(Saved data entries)
-.-.-

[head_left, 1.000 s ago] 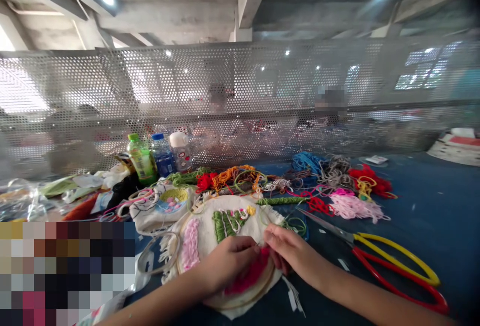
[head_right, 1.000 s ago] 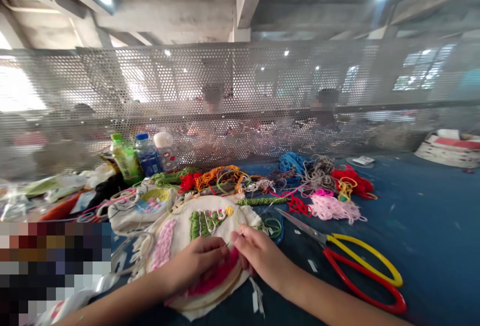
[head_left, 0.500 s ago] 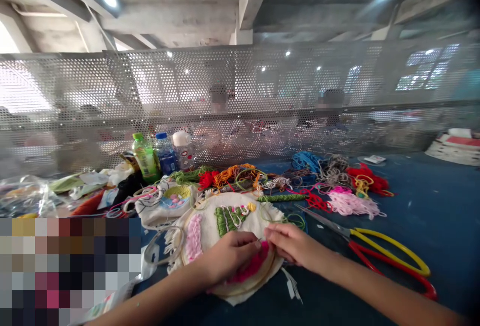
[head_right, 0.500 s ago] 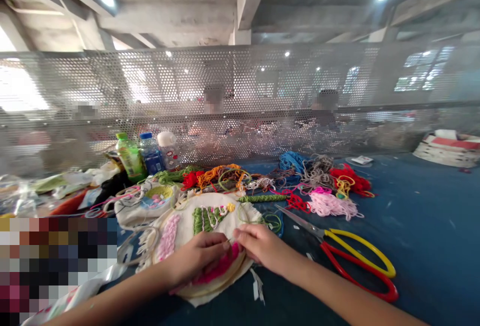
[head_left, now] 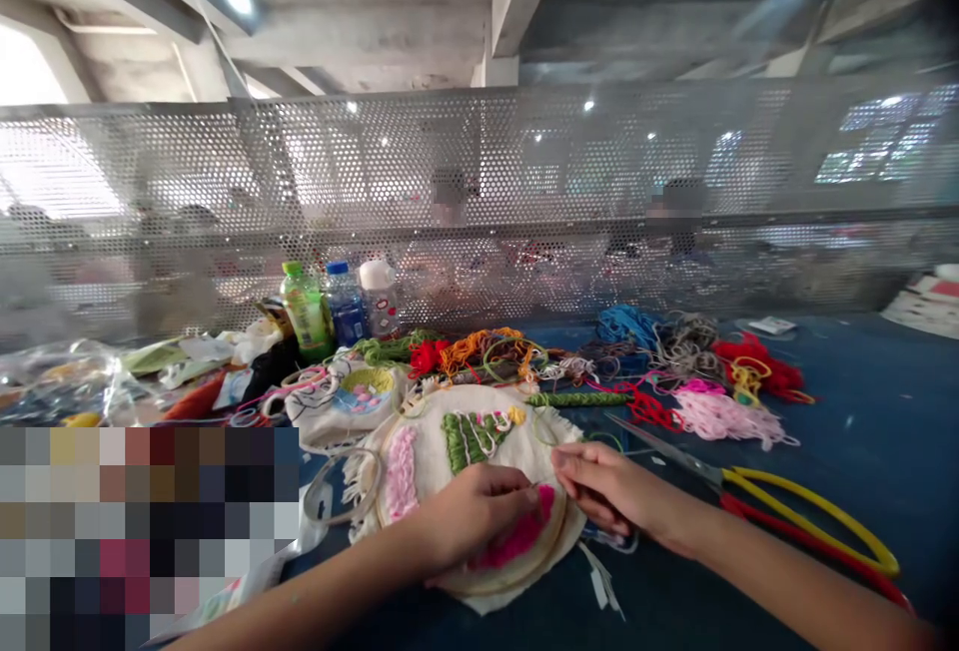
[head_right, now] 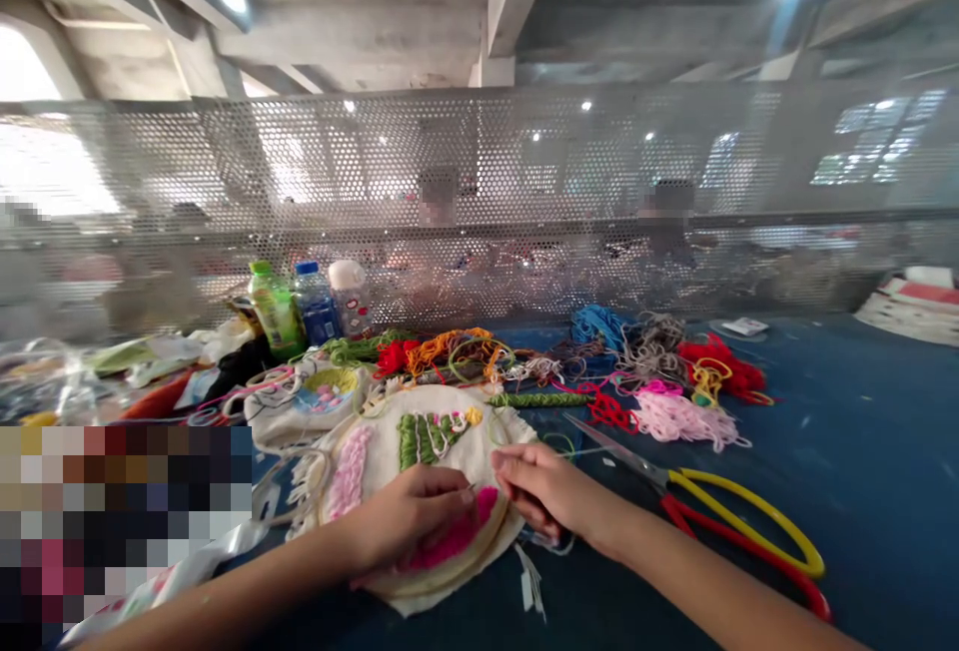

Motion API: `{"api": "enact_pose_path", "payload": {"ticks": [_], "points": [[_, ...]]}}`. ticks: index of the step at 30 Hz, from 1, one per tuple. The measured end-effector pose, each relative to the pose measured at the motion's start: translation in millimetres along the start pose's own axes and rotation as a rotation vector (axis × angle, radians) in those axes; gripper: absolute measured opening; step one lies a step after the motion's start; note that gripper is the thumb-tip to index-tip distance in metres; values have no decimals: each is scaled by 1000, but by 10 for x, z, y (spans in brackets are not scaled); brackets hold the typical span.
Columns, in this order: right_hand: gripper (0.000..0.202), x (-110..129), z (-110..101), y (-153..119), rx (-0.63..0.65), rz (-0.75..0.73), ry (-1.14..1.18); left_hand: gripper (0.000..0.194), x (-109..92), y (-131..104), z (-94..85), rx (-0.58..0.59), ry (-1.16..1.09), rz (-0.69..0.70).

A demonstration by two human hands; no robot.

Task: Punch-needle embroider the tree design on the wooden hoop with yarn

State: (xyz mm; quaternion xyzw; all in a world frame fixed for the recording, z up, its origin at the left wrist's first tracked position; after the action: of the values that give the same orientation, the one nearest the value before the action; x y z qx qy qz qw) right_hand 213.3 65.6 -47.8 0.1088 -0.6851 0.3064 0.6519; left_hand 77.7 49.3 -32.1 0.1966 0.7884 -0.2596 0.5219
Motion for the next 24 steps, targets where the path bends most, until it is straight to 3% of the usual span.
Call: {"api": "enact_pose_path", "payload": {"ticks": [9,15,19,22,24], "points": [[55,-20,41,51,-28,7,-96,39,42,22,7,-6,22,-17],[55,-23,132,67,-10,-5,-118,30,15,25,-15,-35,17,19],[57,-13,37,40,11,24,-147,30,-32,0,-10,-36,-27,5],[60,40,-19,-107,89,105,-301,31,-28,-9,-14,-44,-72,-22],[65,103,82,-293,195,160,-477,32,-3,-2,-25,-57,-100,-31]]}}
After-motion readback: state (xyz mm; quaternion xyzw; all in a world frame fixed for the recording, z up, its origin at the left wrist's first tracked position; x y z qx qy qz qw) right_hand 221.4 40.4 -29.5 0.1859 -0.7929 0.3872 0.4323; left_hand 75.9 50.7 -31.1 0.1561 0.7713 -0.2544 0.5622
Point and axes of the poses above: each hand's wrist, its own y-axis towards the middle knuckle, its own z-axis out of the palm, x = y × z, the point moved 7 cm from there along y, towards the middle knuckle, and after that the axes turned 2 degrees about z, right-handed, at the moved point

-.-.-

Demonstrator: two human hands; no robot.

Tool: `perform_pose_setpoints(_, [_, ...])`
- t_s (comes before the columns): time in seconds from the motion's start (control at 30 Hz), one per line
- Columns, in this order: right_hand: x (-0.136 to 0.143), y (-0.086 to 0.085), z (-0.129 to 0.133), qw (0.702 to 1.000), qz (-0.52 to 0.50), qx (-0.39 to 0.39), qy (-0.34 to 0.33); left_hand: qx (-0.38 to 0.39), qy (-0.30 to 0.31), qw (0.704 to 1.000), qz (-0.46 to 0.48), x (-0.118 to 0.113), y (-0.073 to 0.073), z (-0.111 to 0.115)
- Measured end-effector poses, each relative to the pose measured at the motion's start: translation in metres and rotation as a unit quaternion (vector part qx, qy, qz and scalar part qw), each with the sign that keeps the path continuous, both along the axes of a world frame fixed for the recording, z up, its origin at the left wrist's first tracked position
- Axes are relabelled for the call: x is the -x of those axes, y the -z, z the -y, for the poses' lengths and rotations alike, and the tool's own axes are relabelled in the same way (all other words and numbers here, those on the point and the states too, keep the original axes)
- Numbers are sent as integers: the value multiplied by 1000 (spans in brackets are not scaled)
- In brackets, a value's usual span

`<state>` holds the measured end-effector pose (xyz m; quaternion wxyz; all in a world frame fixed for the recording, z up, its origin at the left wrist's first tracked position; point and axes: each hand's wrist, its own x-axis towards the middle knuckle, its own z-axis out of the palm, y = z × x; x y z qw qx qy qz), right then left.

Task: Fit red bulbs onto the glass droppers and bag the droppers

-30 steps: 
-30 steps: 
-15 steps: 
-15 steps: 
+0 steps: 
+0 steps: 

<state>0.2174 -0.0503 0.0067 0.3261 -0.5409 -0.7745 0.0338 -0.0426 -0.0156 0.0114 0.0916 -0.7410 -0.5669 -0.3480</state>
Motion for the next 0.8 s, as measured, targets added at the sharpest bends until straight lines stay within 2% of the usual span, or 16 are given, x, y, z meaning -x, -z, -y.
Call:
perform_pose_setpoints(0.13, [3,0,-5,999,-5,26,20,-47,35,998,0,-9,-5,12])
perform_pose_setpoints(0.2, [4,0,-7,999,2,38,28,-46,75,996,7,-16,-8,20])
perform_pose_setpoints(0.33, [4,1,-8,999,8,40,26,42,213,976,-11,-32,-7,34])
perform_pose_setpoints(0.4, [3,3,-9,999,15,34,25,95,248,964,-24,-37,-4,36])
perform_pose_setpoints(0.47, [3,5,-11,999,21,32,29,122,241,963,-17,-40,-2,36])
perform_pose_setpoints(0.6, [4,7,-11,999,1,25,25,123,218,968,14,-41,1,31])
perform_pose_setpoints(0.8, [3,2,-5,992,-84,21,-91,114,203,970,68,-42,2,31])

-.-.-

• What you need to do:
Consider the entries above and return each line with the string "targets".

• Solution for this exercise:
Motion for the next 24 steps, targets where the path bends most, until it is straight to 3% of the usual span.
Motion for the next 0.8 s, as measured, targets added at the sharpest bends until straight lines stay within 2% of the usual span, or 16 are given, x, y, z meaning -x, -z, -y.

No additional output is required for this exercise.